Echnaton Posted July 10, 2017 Share Posted July 10, 2017 Hello I try to make a little voxel game. I merge manually a chunk of boxes by using VertexData to create a custom mesh. In the vertexData I set positions, normals, colors and indices of the box sides. That way I can set for each box side an individual color. How can I extend this to use individual textures for each box side? There is no possibility to assign textures in the VertexData to facets like it can be done with simple colors. Thank you for any advices. Quote Link to comment Share on other sites More sharing options...

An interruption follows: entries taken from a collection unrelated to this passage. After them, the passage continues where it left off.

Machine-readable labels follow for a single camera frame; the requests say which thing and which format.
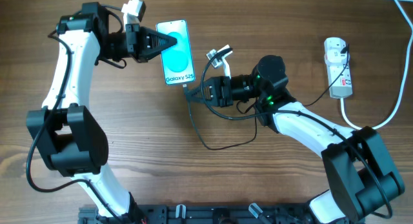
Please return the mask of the blue screen Galaxy smartphone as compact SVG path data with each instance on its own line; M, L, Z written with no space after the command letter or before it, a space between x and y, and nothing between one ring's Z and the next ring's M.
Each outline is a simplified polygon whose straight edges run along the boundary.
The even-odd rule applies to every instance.
M174 37L177 43L162 51L161 62L167 85L191 83L196 80L187 22L184 19L156 25L158 32Z

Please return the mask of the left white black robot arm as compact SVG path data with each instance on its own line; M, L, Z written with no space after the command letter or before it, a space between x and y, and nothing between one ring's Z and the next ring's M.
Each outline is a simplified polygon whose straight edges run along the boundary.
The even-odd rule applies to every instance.
M177 43L141 26L145 10L142 0L120 8L91 2L61 17L49 34L59 44L52 85L41 108L26 116L30 153L40 153L48 169L84 188L99 223L148 222L109 167L107 136L89 105L93 70L100 62L123 69L129 58L146 63Z

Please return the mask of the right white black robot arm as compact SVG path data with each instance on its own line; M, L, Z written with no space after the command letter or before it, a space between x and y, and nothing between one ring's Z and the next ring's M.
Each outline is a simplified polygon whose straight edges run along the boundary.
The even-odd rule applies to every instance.
M268 55L249 75L201 79L198 87L184 91L189 103L202 103L223 119L229 116L218 107L254 99L252 118L317 154L329 188L308 204L316 222L357 223L368 215L390 219L390 201L405 192L405 184L379 133L371 127L342 127L316 115L291 96L287 83L283 59Z

Wingnut Posted July 10, 2017 Share Posted July 10, 2017 Hi E! Welcome to the forum. BabylonJS hero @jerome created a system to do both faceColors and faceUV on a MeshBuilder-made box. Here is a demo. https://www.babylonjs-playground.com/#1XDIJF#8 It uses a single image file for its 6 textures, sometimes called an atlas or map. In this example, both textures-per-face AND colors-per-face... are demonstrated. Perhaps you could use something like this? *shrug* Be well, talk again soon. Echnaton 1 Quote Link to comment Share on other sites More sharing options...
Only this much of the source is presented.